ASSIGNED TASK:
I need the lines from the one holding "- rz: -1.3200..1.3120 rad" to the last line of the data below repeated exactly, both included, without pictures.

INFORMATION PROVIDED:
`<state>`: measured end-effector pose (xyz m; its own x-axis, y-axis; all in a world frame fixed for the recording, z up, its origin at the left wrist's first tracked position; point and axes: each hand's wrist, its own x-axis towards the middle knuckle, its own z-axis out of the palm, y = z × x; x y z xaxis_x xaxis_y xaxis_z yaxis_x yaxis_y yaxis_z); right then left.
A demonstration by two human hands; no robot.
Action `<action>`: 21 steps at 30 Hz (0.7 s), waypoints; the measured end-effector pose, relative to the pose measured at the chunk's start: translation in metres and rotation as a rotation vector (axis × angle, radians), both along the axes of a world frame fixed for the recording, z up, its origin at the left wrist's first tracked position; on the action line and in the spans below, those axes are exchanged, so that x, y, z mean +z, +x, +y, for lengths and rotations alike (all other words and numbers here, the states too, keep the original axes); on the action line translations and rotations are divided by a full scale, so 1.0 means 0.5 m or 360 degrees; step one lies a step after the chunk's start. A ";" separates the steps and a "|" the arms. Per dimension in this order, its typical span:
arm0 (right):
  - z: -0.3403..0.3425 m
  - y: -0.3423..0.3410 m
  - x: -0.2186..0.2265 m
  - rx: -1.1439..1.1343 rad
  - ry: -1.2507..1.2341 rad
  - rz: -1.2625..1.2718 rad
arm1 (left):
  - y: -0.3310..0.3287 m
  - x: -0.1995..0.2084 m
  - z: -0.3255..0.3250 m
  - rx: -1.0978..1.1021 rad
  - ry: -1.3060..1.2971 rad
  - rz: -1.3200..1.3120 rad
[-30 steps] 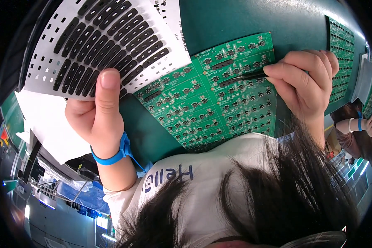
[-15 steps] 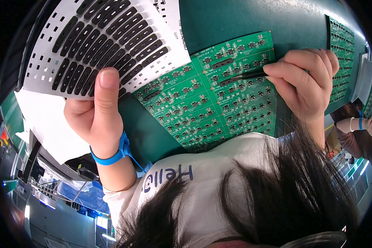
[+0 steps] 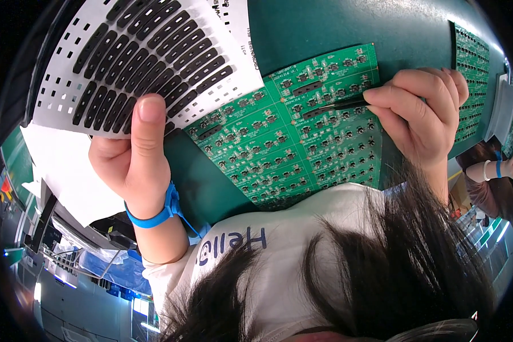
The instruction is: The person assembles electronic components onto printed circuit boards using tweezers at a workstation.
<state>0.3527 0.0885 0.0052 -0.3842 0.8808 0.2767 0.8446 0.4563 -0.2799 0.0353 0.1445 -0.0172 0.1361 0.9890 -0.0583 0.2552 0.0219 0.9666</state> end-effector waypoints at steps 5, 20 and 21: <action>-0.001 0.000 0.003 -0.0008 0.0030 -0.0027 | 0.002 0.002 0.001 -0.0005 0.0012 -0.0027; 0.001 0.013 0.013 -0.0001 0.0179 0.0144 | 0.008 -0.002 0.008 -0.0024 0.0035 0.0002; -0.002 0.020 0.024 -0.0018 0.0183 0.0114 | 0.016 -0.002 0.013 -0.0051 0.0036 -0.0015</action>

OUTPUT FOR THIS TASK:
  - rz: -1.3200..1.3120 rad
[-30 steps] 
[-15 steps] 
[+0 steps] 
The instruction is: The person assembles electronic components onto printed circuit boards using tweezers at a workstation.
<state>0.3527 0.0885 0.0052 -0.3842 0.8808 0.2767 0.8446 0.4563 -0.2799 0.0353 0.1445 -0.0172 0.1361 0.9890 -0.0583 0.2552 0.0219 0.9666</state> end-effector waypoints at steps 5, 20 and 21: <action>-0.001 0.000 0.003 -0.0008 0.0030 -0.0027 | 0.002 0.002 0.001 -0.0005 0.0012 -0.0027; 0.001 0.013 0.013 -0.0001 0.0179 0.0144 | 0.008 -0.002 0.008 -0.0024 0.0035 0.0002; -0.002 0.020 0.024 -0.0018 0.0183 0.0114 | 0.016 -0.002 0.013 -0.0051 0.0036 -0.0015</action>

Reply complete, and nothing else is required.